→ **Assignment**
Find the lines below that contain the string "light". Copy each one.

→ **Records for the task**
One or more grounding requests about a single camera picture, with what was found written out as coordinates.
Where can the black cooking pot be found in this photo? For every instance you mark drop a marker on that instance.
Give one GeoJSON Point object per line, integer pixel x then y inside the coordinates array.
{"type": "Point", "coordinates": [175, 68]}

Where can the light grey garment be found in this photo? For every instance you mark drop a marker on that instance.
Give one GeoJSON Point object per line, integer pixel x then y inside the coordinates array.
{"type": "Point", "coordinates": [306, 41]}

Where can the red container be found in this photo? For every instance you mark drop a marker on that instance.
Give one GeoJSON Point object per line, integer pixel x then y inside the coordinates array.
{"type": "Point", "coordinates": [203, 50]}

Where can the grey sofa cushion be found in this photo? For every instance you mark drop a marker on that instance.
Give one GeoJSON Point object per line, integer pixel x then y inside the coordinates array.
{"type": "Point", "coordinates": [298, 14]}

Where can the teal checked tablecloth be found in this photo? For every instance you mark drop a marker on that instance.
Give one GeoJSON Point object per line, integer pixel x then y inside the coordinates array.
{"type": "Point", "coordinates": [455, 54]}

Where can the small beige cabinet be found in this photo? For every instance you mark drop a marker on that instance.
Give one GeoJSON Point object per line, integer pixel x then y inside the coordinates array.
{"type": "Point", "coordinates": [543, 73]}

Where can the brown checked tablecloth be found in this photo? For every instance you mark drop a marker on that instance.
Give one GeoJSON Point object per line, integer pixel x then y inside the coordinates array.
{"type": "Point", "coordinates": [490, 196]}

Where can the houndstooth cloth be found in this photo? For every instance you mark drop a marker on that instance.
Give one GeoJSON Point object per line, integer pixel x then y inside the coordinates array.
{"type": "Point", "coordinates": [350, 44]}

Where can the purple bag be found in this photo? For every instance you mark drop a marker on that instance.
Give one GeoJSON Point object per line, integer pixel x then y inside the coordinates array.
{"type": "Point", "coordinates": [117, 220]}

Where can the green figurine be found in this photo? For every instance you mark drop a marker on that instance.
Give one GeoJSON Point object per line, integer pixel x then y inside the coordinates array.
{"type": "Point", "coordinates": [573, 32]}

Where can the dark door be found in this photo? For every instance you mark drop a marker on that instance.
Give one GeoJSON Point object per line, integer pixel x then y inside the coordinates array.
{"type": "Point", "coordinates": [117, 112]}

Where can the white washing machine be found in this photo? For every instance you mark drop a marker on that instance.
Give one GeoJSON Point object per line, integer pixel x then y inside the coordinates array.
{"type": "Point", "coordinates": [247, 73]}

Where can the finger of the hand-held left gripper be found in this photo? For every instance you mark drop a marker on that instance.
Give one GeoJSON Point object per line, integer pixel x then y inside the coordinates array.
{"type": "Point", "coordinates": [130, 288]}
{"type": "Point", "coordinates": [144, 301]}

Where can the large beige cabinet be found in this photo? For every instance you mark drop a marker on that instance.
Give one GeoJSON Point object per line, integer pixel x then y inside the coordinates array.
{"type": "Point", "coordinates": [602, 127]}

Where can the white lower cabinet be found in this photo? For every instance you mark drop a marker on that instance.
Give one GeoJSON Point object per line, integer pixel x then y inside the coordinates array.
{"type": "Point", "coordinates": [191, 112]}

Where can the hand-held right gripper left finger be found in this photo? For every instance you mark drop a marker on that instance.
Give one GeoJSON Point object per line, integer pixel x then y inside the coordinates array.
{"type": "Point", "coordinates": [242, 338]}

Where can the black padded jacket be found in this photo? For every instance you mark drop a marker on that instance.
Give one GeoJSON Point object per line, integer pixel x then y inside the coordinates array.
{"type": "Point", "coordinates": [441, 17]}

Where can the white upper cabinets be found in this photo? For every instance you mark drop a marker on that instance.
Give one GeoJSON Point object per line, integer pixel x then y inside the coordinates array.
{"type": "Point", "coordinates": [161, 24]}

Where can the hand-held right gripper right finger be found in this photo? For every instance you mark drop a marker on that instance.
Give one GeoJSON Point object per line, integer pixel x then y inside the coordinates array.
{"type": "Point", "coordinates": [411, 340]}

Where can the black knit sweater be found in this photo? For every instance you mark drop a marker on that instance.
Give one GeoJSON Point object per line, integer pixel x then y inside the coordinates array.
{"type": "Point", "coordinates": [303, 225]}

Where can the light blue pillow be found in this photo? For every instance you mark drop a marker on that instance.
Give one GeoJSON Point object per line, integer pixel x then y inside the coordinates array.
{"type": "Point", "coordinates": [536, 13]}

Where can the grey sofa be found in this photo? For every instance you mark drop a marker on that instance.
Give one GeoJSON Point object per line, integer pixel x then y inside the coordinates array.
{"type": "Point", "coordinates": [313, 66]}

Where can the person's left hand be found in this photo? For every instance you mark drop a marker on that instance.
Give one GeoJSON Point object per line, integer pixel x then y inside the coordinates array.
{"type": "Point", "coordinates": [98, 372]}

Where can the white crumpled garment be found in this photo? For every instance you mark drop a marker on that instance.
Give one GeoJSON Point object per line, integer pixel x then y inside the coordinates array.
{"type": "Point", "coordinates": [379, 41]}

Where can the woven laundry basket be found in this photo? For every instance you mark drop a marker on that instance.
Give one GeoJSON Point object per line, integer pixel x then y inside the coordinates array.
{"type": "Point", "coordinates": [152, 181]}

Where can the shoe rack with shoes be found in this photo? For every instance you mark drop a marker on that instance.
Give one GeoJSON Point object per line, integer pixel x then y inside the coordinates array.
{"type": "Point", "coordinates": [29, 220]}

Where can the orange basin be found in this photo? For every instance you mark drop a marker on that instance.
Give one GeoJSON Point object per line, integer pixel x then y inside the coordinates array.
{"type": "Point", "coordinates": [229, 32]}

→ **Your response**
Where can the light grey garment be found in this photo? For every instance you mark drop a marker on that instance.
Where can the light blue pillow be found in this photo? For every instance you mark drop a marker on that instance.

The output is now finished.